I’ve enjoyed a love/hate relationship with gym for many years.

In the eighties, I tied a bandana around my perm (another popular fad of the day) and plugged Jane Fonda’s workout tapes into the video machine. Unfortunately, grovelling around on the lounge carpet in footless tights and knitted legwarmers did little for my figure and even less for my perm, so that particular and rather unglamorous phase was short-lived.

Next came the hugely fashionable, high-impact aerobics classes, where squeezing oneself into skintight, psychedelic spandex was almost as exhausting as the leaping about to deafening disco music.

G-string leotards and luminous leggings were the order of the day — along with positioning oneself so that the Arnold Schwarzenegger wannabes couldn’t cop an eyeful of one’s bouncing backside.

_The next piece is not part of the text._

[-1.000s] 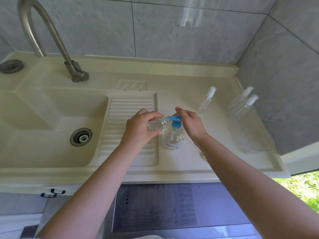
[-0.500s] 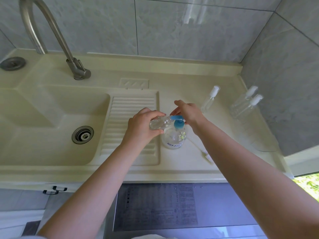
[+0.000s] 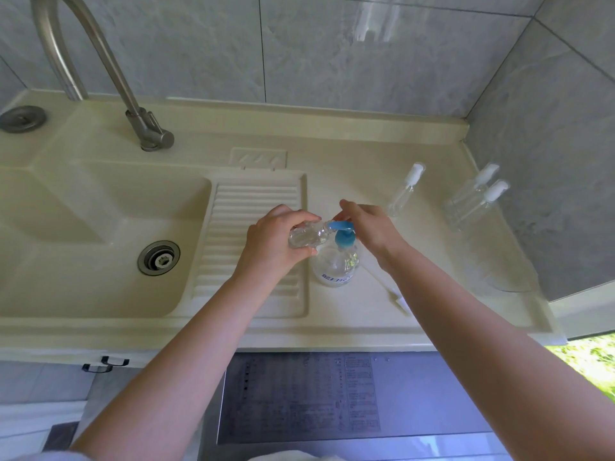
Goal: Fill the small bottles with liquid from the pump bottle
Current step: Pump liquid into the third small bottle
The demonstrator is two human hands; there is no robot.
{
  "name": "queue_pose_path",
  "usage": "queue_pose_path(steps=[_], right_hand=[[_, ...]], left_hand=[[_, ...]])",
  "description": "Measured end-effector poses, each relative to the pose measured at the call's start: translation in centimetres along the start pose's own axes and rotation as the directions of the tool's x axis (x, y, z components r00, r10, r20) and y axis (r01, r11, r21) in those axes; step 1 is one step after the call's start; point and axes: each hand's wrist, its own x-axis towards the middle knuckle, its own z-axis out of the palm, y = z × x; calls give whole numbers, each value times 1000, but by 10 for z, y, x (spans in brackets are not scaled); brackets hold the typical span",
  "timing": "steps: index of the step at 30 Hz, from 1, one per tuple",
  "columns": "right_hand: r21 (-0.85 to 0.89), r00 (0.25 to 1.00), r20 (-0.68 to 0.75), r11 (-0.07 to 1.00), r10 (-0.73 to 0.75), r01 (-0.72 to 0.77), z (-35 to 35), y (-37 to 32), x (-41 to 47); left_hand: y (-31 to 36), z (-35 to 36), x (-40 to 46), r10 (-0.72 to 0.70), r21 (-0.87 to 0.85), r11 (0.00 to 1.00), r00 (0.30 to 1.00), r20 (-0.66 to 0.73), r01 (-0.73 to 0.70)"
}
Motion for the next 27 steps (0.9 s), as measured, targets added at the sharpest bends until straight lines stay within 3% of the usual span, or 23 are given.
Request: queue_pose_path(steps=[4, 11, 16, 22, 27], right_hand=[[-12, 997, -61, 999, -43, 42, 1, 5, -9], [-84, 997, -60, 995, 39, -44, 2, -13, -7], [-126, 994, -108, 992, -25, 11, 7, -7, -7], [-198, 993, -89, 979, -77, 58, 14, -3, -10], [-144, 998, -52, 989, -33, 25, 13, -2, -5]], left_hand=[[0, 1, -1, 1, 1, 1000, 1000, 4, -1], [0, 0, -1, 6, 15, 1000, 1000, 5, -6], [-1, 1, -1, 16, 15, 1000, 1000, -6, -16], [-4, 5, 2, 5, 53, 999, 1000, 5, -6], [-4, 6, 0, 4, 56, 998, 1000, 10, -4]])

But the “no-pain-no-gain” motto of these sessions became a little too stressful, especially when the slither of spandex caused enough discomfort on its own.

It was thus several years before I summoned the courage and the energy to flex my muscles again and joined a callanetics class.

Although relieved that pouring oneself into lurid lycra had become passé, standing around in tracksuit pants twitching one’s muscles in time to soothing music seemed an odd way to fight the battle of the bulge. It was so uninspiring, in fact, that the following morning, I was most surprised to find myself feeling like I’d actually been doing battle.

A short stint at a traditional gym followed the muscle twitching classes, but I found all the heavy equipment, most of which had been well “oiled” by the previous user, a little off-putting — that, and a rather embarrassing incident involving a treadmill …

And then home gyms came into vogue and the spare bedroom was duly equipped with dumbbells, a chest expander and some sort of mono-wheeled monstrosity, which guaranteed one’s victory over cellulite and a fat bum in general.

For the best results, however, this apparatus must be used for what it was intended, even though I can attest to the fact that it is equally handy as a doorstopper and a clotheshorse.

So in my latest quest to fight inflation and firm-up my assets, I have joined a women’s-only gym — no oiled muscle men, no heavy machinery, no shiny spandex and hopefully within a few months, no fat bum.

• Heidi Steyn is a freelance writer who lives in Pietermaritzburg.